About this exercise: Beneath this instruction is a listing. Transcribe from it only the stretch from the line with "Tilt of its line of sight: 19 degrees down" through the line with "The room's upward", both end lines included, exactly as written.

The input:
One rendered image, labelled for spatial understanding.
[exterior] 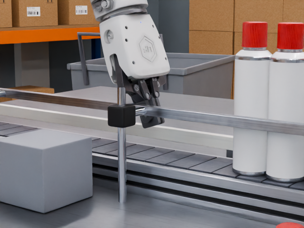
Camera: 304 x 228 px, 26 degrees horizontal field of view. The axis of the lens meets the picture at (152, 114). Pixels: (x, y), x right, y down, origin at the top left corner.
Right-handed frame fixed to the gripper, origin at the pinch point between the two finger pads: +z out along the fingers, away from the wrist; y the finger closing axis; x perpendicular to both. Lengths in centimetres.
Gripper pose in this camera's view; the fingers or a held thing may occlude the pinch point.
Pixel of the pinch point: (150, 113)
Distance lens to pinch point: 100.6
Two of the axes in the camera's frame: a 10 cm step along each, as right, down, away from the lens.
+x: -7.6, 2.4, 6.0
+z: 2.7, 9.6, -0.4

...

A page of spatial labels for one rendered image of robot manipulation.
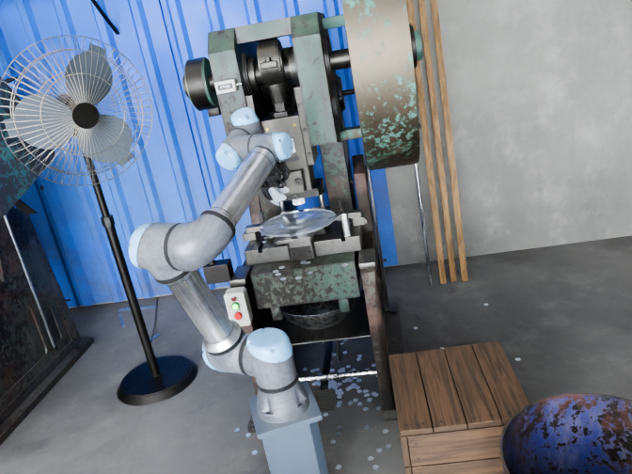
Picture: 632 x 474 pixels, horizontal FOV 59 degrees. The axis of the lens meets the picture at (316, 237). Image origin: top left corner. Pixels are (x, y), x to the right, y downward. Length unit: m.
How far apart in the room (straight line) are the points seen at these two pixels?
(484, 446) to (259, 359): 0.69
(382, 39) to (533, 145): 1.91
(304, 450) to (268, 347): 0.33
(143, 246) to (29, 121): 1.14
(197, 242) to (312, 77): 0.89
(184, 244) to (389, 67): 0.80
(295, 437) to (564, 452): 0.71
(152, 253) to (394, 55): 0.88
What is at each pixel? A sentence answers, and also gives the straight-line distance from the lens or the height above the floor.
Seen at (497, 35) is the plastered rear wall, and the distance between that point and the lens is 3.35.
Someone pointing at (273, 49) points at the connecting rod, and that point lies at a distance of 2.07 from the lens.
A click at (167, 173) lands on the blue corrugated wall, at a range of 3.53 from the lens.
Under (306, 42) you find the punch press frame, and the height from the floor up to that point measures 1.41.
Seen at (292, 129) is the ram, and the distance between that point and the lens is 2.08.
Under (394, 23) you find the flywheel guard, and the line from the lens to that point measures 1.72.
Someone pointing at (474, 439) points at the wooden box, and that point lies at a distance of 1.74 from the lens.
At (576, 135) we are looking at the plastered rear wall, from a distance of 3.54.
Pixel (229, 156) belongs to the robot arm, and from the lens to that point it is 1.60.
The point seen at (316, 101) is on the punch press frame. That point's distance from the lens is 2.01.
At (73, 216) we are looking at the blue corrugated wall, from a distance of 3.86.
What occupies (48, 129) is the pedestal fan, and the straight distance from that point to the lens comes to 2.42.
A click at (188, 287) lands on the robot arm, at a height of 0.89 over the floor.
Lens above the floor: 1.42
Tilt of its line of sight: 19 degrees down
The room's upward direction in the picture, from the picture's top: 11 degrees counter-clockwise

Written response:
Tilt of its line of sight: 19 degrees down
The room's upward direction in the picture, from the picture's top: 11 degrees counter-clockwise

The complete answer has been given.